JOHN HENRY RHODEN and DOROTHY JEAN WINFIELD, Plaintiffs-Respondents v. MISSOURI DELTA MEDICAL CENTER

CourtMissouri Court of Appeals
DecidedDecember 30, 2019
DocketSD35898
StatusPublished

This text of JOHN HENRY RHODEN and DOROTHY JEAN WINFIELD, Plaintiffs-Respondents v. MISSOURI DELTA MEDICAL CENTER (JOHN HENRY RHODEN and DOROTHY JEAN WINFIELD, Plaintiffs-Respondents v. MISSOURI DELTA MEDICAL CENTER) is published on Counsel Stack Legal Research, covering Missouri Court of Appeals primary law. Counsel Stack provides free access to over 12 million legal documents including statutes, case law, regulations, and constitutions.

Bluebook
JOHN HENRY RHODEN and DOROTHY JEAN WINFIELD, Plaintiffs-Respondents v. MISSOURI DELTA MEDICAL CENTER, (Mo. Ct. App. 2019).

Opinion

JOHN HENRY RHODEN, and ) DOROTHY JEAN WINFIELD, ) ) Plaintiffs-Respondents, ) ) v. ) No. SD35898 ) MISSOURI DELTA MEDICAL CENTER, ) Filed: December 30, 2019 ) Defendant-Appellant. )

APPEAL FROM THE CIRCUIT COURT OF SCOTT COUNTY

Honorable David A. Dolan, Circuit Judge

AFFIRMED

Missouri Delta Medical Center (“Appellant”) brings this appeal from a jury

verdict in a wrongful death case. We find no error and affirm the judgment.

In the light most favorable to the verdict, the evidence relevant to the points relied

on includes the following: Mr. Rhoden, the deceased, had prostate issues for several

years. He was treated by physicians in Missouri Delta Medical Center, including Dr.

Killion and Dr. Rankin. At some point, Mr. Rhoden developed urinary complaints; he felt

that his urine force was not as strong as he would like and he felt like he could not

completely empty his bladder. Mr. Rhoden was not in need of emergency surgery, was

1 able to urinate without pain and had no problems with incontinence or post-void

dribbling. Dr. Killion recommended an increase in the current medication prescribed to

Mr. Rhoden; however, Dr. Killion did not recommend waiting to see if the increase in

medication would work or if another medication would work, but instead scheduled

surgery, telling Mr. Rhoden his two choices were surgery or self-administering a catheter

for the rest of his life. Mr. Rhoden had other health issues, including being an insulin-

dependent diabetic, obese and hypertensive, all of which increased the risk of surgery.

Plaintiff’s expert testified that given Mr. Rhoden’s history, he was a high-risk candidate

for surgery.

Dr. Killion admitted that it would have been acceptable to wait to see if the

increase in medication would work given that Mr. Rhoden was a high risk candidate for

surgery. Dr. Killion did not recommend alternatives such as: transurethral microwave

treatment, a procedure that did not require surgery; other medications; or doing nothing

for such minor symptoms. Appellant’s own expert agreed that Mr. Rhoden’s symptoms

did not show a surgical emergency and that there were other medically acceptable

options. Dr. Killion performed a transuretheral resection of the prostate (“TURP”) and a

transurethral incision of the bladder neck (“TUIBN”). Suffice it to say, the necessity and

outcome of the surgeries, the subsequent treatment and lack of treatment, and the death of

Mr.
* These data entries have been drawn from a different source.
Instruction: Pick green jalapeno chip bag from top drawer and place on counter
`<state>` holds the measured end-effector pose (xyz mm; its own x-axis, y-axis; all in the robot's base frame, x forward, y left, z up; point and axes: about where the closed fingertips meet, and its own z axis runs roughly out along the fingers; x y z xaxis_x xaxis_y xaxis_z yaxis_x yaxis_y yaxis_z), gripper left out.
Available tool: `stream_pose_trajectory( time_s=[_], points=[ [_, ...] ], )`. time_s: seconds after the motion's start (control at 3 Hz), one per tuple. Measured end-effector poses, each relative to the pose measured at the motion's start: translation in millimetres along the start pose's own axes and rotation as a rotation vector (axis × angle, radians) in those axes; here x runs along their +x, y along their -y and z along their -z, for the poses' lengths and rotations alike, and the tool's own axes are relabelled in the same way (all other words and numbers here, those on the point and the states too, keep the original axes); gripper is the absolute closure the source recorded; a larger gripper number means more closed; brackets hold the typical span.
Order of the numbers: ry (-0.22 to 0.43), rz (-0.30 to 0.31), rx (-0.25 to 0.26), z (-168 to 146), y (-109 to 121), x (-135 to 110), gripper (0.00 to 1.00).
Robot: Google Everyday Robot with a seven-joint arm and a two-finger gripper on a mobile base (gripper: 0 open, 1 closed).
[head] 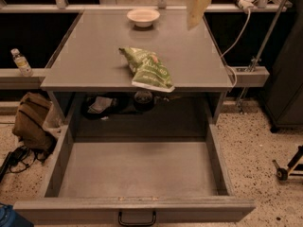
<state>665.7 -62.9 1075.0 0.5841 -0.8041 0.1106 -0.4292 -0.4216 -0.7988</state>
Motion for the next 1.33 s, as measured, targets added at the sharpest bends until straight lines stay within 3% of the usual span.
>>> stream_pose_trajectory(
  time_s=[0.33,0.67,1.0,1.33],
  points=[
    [-0.098,-0.035,0.078,54,3,15,0.00],
    [-0.197,-0.119,0.106,101,-29,40,0.00],
    [-0.266,-0.224,0.079,130,-67,79,0.00],
    [-0.273,-0.230,0.077,133,-70,82,0.00]
  ],
)
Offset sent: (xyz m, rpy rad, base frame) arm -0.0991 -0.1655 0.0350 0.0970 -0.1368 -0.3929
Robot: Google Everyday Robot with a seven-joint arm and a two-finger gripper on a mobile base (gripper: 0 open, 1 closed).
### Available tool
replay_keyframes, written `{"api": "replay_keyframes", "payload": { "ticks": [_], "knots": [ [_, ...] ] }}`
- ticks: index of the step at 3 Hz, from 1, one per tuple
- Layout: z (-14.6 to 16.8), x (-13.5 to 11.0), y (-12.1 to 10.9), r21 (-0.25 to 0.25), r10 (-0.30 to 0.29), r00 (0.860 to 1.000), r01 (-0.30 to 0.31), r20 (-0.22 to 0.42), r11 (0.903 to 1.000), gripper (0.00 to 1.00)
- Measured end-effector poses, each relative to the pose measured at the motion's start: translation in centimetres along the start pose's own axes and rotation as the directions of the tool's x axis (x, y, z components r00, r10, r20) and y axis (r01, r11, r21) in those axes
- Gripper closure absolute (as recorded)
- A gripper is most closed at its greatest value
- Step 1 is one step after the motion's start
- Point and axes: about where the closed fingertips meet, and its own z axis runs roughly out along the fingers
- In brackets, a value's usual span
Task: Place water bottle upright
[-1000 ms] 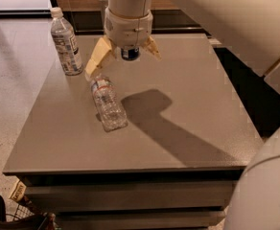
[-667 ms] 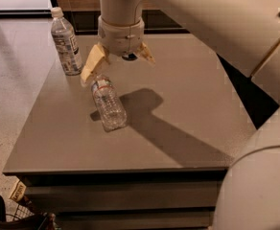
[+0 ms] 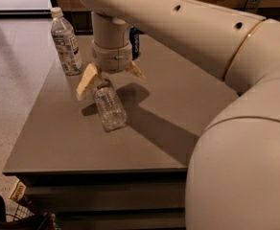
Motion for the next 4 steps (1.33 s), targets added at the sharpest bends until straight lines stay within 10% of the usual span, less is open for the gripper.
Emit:
{"api": "replay_keyframes", "payload": {
  "ticks": [1, 4],
  "knots": [
    [0.8, -0.2, 0.3, -0.012, 0.000, 1.000, 0.000, 0.004, 0.9999, 0.00],
    [2.1, -0.8, 0.9, -0.011, -0.023, 1.000, 0.023, 0.007, 0.9997, 0.86]
  ]
}}
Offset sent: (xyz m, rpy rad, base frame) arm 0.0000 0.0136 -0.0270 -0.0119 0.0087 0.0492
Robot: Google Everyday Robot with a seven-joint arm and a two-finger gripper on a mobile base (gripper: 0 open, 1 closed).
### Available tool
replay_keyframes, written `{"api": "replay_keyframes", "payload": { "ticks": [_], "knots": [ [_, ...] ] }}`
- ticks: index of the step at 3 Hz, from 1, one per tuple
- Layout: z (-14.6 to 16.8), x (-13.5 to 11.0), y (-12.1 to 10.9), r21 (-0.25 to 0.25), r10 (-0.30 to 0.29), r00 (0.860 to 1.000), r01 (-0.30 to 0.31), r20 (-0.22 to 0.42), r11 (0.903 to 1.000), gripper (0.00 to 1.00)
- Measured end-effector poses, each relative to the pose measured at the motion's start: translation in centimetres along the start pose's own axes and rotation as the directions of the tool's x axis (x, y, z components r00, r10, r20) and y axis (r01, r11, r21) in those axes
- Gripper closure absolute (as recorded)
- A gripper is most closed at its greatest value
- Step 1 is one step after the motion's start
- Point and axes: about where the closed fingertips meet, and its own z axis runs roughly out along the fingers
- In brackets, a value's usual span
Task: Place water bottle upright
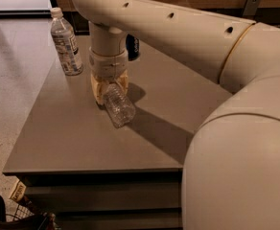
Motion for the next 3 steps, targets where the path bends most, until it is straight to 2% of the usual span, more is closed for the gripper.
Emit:
{"api": "replay_keyframes", "payload": {
  "ticks": [1, 3],
  "knots": [
    [0.01, -0.05, 0.04, 0.000, 0.000, 1.000, 0.000, 0.001, 1.0000, 1.00],
    [-0.75, -0.40, -0.37, 0.015, 0.000, 1.000, -0.001, 0.029, 0.9999, 1.00]
  ]
}}
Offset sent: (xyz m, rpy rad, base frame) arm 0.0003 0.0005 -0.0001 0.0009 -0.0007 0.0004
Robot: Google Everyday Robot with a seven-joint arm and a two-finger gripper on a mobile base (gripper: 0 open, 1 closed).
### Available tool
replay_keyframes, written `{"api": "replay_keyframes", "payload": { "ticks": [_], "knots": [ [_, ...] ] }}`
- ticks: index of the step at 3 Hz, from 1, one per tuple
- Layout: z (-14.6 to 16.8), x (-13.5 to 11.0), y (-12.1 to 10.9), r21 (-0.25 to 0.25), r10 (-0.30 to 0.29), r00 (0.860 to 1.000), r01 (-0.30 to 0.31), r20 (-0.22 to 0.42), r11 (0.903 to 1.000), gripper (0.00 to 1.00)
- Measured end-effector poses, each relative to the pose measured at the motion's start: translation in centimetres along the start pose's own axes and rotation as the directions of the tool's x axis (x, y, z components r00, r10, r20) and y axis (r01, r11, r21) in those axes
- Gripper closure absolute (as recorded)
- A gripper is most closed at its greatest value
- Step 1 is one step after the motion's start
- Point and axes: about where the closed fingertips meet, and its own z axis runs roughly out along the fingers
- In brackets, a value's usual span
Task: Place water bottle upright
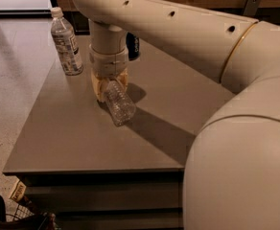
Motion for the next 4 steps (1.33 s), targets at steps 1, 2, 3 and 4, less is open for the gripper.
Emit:
{"api": "replay_keyframes", "payload": {
  "ticks": [1, 2, 3, 4],
  "knots": [
    [-3.3, -0.5, -0.9, 0.033, -0.042, 0.988, 0.037, 0.148, 0.9988, 1.00],
    [-6.0, -0.9, -1.4, 0.045, -0.082, 0.958, 0.072, 0.275, 0.9964, 1.00],
    [-8.7, -0.4, -2.0, -0.010, -0.162, 0.859, 0.190, 0.485, 0.9816, 1.00],
    [-10.0, -0.4, -2.2, -0.055, -0.178, 0.777, 0.263, 0.603, 0.9631, 1.00]
  ]
}}
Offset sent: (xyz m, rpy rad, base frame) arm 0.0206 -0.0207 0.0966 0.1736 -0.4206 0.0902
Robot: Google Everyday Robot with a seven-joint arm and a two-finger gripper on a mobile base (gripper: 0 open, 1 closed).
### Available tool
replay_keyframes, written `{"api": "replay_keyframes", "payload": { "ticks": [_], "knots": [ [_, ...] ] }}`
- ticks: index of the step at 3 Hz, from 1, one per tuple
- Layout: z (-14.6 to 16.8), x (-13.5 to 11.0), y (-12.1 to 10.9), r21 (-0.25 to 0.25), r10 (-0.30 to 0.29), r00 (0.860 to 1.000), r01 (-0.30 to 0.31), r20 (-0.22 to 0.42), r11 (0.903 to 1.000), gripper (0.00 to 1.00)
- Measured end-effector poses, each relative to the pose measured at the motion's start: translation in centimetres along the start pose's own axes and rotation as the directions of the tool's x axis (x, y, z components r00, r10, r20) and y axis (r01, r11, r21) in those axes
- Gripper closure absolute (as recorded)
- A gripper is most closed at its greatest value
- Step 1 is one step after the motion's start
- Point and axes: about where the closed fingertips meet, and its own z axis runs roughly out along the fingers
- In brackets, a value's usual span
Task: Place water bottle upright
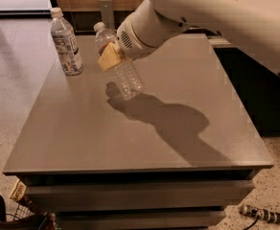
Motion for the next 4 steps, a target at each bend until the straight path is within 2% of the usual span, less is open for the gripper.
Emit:
{"api": "replay_keyframes", "payload": {
  "ticks": [1, 2, 3, 4],
  "knots": [
    [-1.2, -0.5, 0.1, -0.079, 0.002, 0.987, 0.010, 0.158, 0.9968, 1.00],
    [-3.1, -1.4, 0.6, -0.203, 0.037, 0.942, 0.033, 0.333, 0.9786, 1.00],
    [-4.1, -1.7, 1.3, -0.255, -0.032, 0.887, 0.166, 0.460, 0.9524, 1.00],
    [-4.1, -1.9, 2.5, -0.238, -0.156, 0.812, 0.340, 0.563, 0.9099, 1.00]
  ]
}}
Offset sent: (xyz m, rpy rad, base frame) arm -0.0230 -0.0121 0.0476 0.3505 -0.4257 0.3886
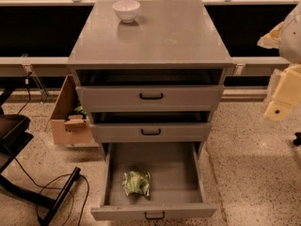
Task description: Pick green jalapeno chip bag from bottom drawer and place on counter
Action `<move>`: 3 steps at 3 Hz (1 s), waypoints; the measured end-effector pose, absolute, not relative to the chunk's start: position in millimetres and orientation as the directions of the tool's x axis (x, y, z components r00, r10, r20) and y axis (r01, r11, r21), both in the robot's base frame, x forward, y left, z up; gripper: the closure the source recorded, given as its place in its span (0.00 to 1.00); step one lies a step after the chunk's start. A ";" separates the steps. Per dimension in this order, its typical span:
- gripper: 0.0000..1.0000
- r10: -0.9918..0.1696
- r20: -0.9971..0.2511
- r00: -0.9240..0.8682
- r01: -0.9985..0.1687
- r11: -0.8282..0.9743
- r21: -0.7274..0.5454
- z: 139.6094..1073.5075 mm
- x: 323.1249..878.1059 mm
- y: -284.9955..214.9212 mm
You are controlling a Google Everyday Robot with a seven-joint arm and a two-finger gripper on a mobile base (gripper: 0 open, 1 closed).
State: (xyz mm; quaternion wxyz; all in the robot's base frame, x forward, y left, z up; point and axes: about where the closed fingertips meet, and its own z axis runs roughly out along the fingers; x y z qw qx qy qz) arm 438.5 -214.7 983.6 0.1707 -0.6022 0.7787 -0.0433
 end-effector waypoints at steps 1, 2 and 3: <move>0.00 -0.953 -0.213 -0.216 -0.920 0.272 -0.281 983.8 438.4 -213.9; 0.00 -0.940 -0.232 -0.251 -0.900 0.315 -0.300 962.5 430.7 -211.1; 0.00 -0.933 -0.220 -0.286 -0.890 0.344 -0.299 871.4 430.1 -209.9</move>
Offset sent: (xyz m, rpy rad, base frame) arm -0.0051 0.0031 -0.1077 0.0295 -0.0456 -0.1242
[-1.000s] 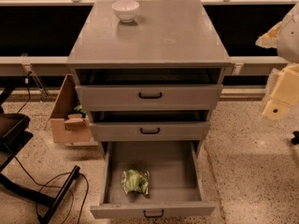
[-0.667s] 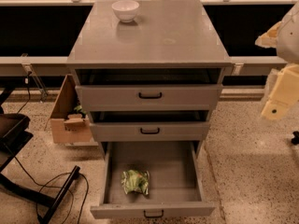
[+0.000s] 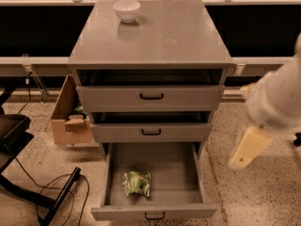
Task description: Pick green jalapeno chip bag from bottom drawer and place on counter
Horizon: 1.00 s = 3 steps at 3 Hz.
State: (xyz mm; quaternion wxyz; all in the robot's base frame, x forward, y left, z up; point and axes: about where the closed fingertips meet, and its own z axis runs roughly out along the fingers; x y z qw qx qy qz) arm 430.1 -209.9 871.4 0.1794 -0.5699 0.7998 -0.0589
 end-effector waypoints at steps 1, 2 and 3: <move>0.00 -0.930 -0.200 -0.309 -0.897 0.355 -0.263 777.1 430.1 -215.0; 0.00 -0.910 -0.209 -0.357 -0.879 0.403 -0.256 697.1 439.4 -230.8; 0.00 -0.868 -0.283 -0.408 -0.835 0.480 -0.268 634.4 466.4 -233.3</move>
Offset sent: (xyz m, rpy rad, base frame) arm 0.0609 -0.0323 -0.2614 0.0696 -0.0971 -0.1318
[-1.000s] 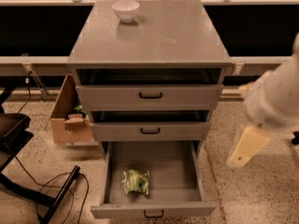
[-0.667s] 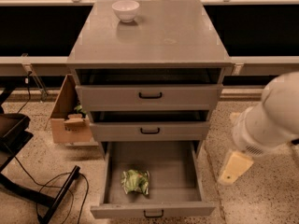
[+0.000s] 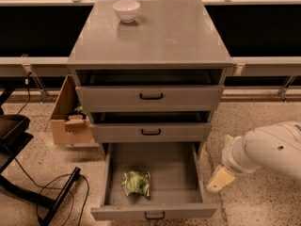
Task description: Pick green jalapeno chip bag from bottom drawer and place on counter
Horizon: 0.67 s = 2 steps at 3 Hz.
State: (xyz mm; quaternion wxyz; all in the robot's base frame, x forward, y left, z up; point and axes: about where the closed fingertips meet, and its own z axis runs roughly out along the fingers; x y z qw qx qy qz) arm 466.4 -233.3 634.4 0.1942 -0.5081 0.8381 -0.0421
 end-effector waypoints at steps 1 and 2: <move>0.00 -0.870 -0.286 -0.401 -0.835 0.475 -0.277 641.3 467.2 -231.6; 0.00 -0.872 -0.311 -0.377 -0.849 0.460 -0.261 616.9 486.3 -219.3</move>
Offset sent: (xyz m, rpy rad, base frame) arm 0.0490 0.0339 -0.0761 0.1057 0.0153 0.0677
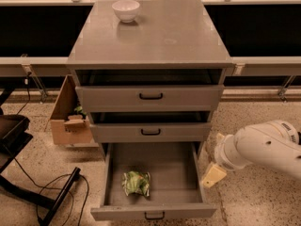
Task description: Pick green jalapeno chip bag from bottom drawer and place on counter
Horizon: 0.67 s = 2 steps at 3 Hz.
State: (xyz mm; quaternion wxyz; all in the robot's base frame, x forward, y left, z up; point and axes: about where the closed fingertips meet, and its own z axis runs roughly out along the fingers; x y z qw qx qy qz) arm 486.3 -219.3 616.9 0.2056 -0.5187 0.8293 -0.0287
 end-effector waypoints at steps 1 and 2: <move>0.00 -0.853 -0.391 -0.345 -0.869 0.448 -0.212 556.7 515.2 -177.6; 0.00 -0.809 -0.488 -0.329 -0.870 0.460 -0.175 488.9 552.7 -128.4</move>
Offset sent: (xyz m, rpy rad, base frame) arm 0.1120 0.1641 -0.2507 0.3865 0.0119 0.0455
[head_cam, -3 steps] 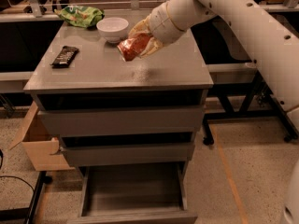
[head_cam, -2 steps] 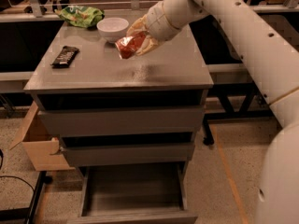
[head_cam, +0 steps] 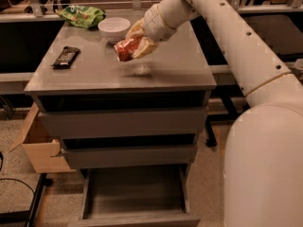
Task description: Pick coke can from bottom drawer and place on counter
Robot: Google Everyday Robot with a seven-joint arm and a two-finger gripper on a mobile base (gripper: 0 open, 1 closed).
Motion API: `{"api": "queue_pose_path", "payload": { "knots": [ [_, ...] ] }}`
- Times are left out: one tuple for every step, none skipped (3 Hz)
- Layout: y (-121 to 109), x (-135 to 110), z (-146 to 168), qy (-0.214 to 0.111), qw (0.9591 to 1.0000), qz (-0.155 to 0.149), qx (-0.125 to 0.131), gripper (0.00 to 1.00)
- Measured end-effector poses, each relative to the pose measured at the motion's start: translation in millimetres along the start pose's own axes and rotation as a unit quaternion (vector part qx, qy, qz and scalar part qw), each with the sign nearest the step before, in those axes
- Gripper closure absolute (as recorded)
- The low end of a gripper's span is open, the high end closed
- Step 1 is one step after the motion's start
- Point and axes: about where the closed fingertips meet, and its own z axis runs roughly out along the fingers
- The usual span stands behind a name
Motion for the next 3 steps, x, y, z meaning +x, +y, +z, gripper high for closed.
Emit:
{"api": "queue_pose_path", "payload": {
  "knots": [
    [0.3, 7.3, 11.9, -0.013, 0.9996, 0.018, -0.02, 1.0],
    [-0.4, 7.2, 14.2, -0.015, 0.9995, 0.017, -0.021, 0.83],
    [-0.2, 6.6, 18.3, -0.016, 0.9995, 0.017, -0.022, 0.59]
  ]
}}
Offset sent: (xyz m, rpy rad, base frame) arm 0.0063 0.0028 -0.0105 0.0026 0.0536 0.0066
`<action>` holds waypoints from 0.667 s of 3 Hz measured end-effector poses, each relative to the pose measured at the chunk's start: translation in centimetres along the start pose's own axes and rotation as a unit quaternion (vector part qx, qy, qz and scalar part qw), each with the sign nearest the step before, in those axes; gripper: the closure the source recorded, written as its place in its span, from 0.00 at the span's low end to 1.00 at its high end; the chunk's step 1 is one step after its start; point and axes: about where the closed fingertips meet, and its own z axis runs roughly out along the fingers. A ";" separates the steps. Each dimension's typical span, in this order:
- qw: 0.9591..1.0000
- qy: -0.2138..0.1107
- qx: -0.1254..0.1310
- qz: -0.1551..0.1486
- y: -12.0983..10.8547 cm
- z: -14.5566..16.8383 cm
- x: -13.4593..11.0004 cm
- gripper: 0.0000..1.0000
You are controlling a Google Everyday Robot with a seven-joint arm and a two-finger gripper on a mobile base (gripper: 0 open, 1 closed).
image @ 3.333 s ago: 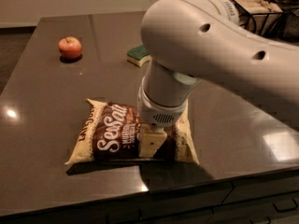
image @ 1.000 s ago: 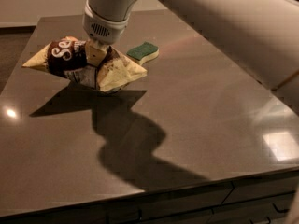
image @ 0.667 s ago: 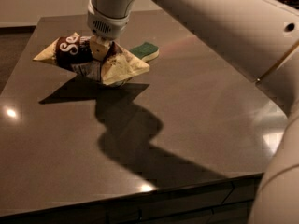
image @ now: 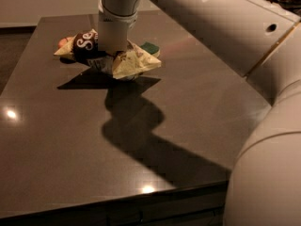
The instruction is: Move brown chip bag near apple
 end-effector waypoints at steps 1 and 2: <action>1.000 0.009 0.008 0.006 -1.1 0.9 0.3 0.41; 1.000 0.013 0.009 0.004 -1.6 1.6 0.7 0.17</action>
Offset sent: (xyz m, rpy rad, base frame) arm 0.0260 -0.0123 -0.0168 -0.0361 -0.0122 -0.0206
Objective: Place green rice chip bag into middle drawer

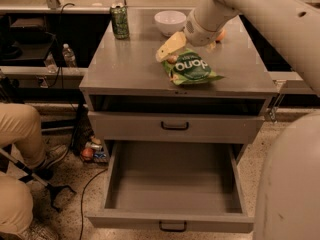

Rhoden provide the issues that are the subject of this appeal.

For ease of discussion, we begin with Point II.

Point II

Appellant claims in its second point that the court erred in submitting Instruction

No. 11 for aggravating circumstances damages because it misstated the law for punitive

2 damages. Appellant argues that section 538.210.8, RSMo, 1 provides the standard as

“willful, wanton or malicious” and not “complete indifference to or conscious disregard

for the safety of others.” Respondent contends that Appellant has not preserved its claim

in its second point. At trial, Appellant objected, “Judge, I object to the submission of

punitive damages or aggravating circumstance and particularly with the standard of

conscious disregard to the jury.” Clearly, that vague statement did not preserve the

objection for appeal.

Rule 70.03 provides that Appellant must register a specific objection to the verdict

director. Edwards v. Gerstein, 363 S.W.3d 155, 170 (Mo.App. W.D. 2012). The rule

states in part: “Counsel shall make specific objections to instructions considered

erroneous. No party may assign as error the giving or failure to give instructions unless

that party objects thereto on the record during the instructions conference, stating

distinctly the matter objected to and the grounds of the objection.” Rule 70.03. The

purpose of that rule is that it allows the trial court to “make an informed ruling on the

validity of the objection.” Berra v. Danter, 299 S.W.3d 690, 702 (Mo.App. E.D. 2009).

Appellant, however, claims that the lengthy discussions with the trial court

regarding the proper standard in the verdict director was preserved because the trial court

and the parties were well aware of Appellant’s objection to the verdict director. A review

of the discussions during the instruction conference does indicate that the court and the

attorneys were well aware of the discussion regarding the appropriate standard for

punitive damages. We will address the merits of Point II.

There is no question that the court used the appropriate instruction from MAI,

1 We note that the current version of section 538.210.8, RSMo Cum.Supp. 2017, was previously denominated as section 538.210.5 at the time of Mr. Rhoden’s death in 2013, and became section 538.210.6 in a subsequent amendment in 2015.

3 MAI 10.07. The instruction provided that Appellant was liable for damages for

aggravating circumstances if Appellant showed “complete indifference to or conscious

disregard for the safety” of Mr. Rhoden. Appellant contended at trial and to this Court

that the proper standard for aggravating circumstances should be taken from section

538.210.8, which is that Appellant would be liable for aggravating circumstances

damages if Appellant showed “willful, wanton or malicious” conduct.

Appellant argues that the trial court should have recognized “that, despite the

language of MAI 10.07 and the holding in Koon, the statutory language prevails over the

MAI.” See Koon v. Walden, 539 S.W.3d 752 (Mo.App. E.D. 2017). Appellant’s

contention that section 538.210.8 controls is not supported by any case law. The exact

argument that Appellant is making here was made in Koon. In its well-reasoned opinion,

the appellate court held:

Because these words and phrases are essentially synonymous in this context, an act that is found to have been done with complete indifference to or with conscious disregard for the safety of others is also an act constituting willful, wanton or malicious misconduct. The words used in MAI 10.07 correctly set forth the substance of the applicable law in Section 538.210.6 and are not a misstatement of or in conflict with the law.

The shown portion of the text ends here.